Je ne suis pas encore partie, mon bien-aimé, c’est pour cela que je te demandais hier une demi-heurea de VELOURSb. C’est que je pensais bien que je ne serais pas prête à l’heure. J’ai toujours comme tu sais trente-six chiens à fouetter dans la matinée, ce qui me prend beaucoup de temps. Et puis je suis un peu souffrante. J’ai passé une mauvaise nuit dont je suis encore toute courbaturée. Peut-être que l’exercice, la distraction me remettront et que je serai gaillarde tantôt. En attendant je fais une triste Juju. Nous verrons si vous viendrez à [4  ? ?] h. ½ comme vous avez l’air de le promettre en me faisant revenir à cette heure-là. Cependant j’en doute mais je n’en reviendrai pas moins à l’heure. Je suis si bien dressée qu’il n’y a pas de danger que je ne m’écarte jamaisc de la consigne. Fichtre, je ne voudrais pas m’y frotter avec un vieux durd à cuire comme vous. Baisez-moi et convenez que je suis une bonne Juju faites par vous et rien que pour vous.

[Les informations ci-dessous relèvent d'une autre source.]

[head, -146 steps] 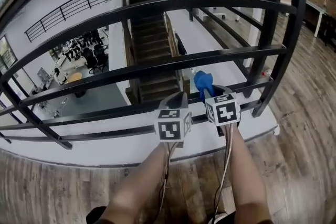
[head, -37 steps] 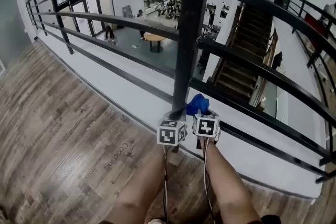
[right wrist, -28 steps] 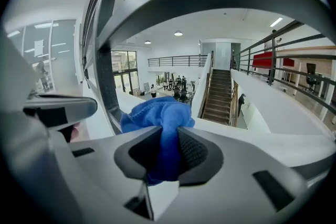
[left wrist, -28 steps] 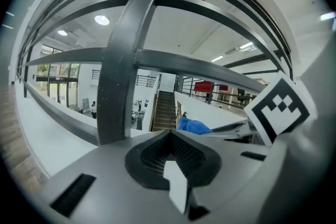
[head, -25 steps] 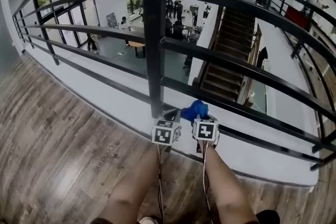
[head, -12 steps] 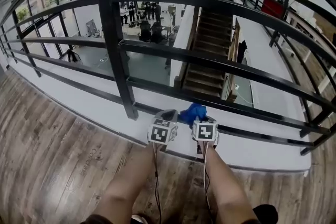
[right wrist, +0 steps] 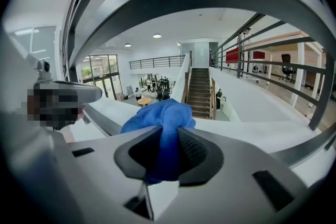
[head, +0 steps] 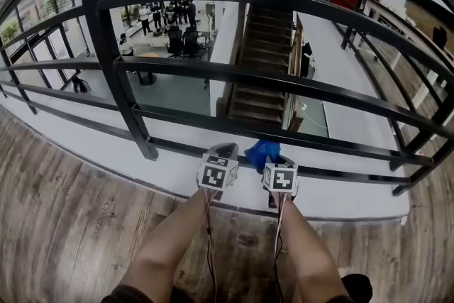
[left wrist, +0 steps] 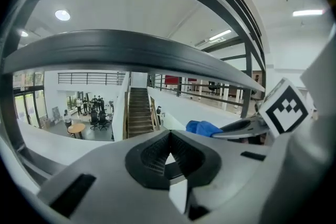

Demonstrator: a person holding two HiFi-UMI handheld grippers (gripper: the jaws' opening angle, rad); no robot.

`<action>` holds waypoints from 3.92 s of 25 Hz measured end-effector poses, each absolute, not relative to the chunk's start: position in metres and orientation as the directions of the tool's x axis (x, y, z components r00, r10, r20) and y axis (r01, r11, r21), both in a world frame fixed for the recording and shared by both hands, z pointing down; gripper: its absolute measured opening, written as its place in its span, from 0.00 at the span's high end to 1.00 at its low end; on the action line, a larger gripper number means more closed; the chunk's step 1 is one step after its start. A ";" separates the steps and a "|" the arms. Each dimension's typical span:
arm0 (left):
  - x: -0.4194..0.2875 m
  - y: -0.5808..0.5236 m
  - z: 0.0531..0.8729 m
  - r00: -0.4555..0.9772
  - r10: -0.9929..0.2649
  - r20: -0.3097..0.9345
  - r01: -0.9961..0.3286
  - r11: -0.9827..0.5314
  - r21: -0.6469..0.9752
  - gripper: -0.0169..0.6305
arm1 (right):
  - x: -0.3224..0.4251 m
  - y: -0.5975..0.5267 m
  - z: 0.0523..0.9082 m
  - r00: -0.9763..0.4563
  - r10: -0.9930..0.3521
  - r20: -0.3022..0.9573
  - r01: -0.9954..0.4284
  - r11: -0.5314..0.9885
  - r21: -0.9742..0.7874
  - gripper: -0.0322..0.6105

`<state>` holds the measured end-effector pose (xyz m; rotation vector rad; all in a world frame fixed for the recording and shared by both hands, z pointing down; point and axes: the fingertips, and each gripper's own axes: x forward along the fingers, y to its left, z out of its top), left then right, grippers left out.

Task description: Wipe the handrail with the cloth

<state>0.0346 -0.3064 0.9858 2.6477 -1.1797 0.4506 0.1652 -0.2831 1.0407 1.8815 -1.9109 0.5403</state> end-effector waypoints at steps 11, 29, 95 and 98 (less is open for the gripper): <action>0.148 -0.279 0.980 0.702 -0.623 0.345 -0.683 -0.726 0.078 0.97 | 0.288 -0.239 1.038 0.044 -0.853 0.521 -0.999 -0.033 0.031 0.81; 0.403 -0.166 0.976 0.750 -0.564 0.346 -0.646 -0.736 0.203 0.97 | 0.547 -0.126 1.036 0.209 -0.838 0.505 -0.976 -0.211 0.053 0.81; 0.248 -0.031 0.451 0.902 -0.365 0.229 -0.406 -0.898 0.170 0.97 | 0.362 0.053 0.443 0.236 -0.920 0.311 -0.970 -0.244 0.016 0.81; 0.193 -0.030 0.368 0.915 -0.347 0.204 -0.381 -0.911 0.159 0.97 | 0.311 0.058 0.372 0.226 -0.937 0.266 -0.972 -0.234 0.003 0.81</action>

BnF, Mss, NAF 16366, f. 135-136
Transcription d’Anne Kieffer assistée de Florence Naugrette

a) « demie heure ».
b) « VELOUR ».
c) « je m’écarte jamais. »
d) « dure ».

Notes

[1Arrivé en 48e position avec près de soixante mille voix, Victor Hugo n’est pas élu représentant du peuple. Les démocrates-socialistes – communément appelés « Montagnards » –, qui n’obtiennent qu’une centaine de sièges à l’Assemblée, sont les grands vaincus de ce scrutin.

[2Allusion bien prémonitoire, puisque le 15 mai 1848, l’Assemblée sera envahie par des manifestants hostiles à la politique extérieure du pays. Les meneurs de cette manœuvre politique, Blanqui, Barbès, Raspail et Albert, seront arrêtés.

[3Les premiers résultats des scrutins sont publiés dans la presse dès le jeudi 27 avril 1848.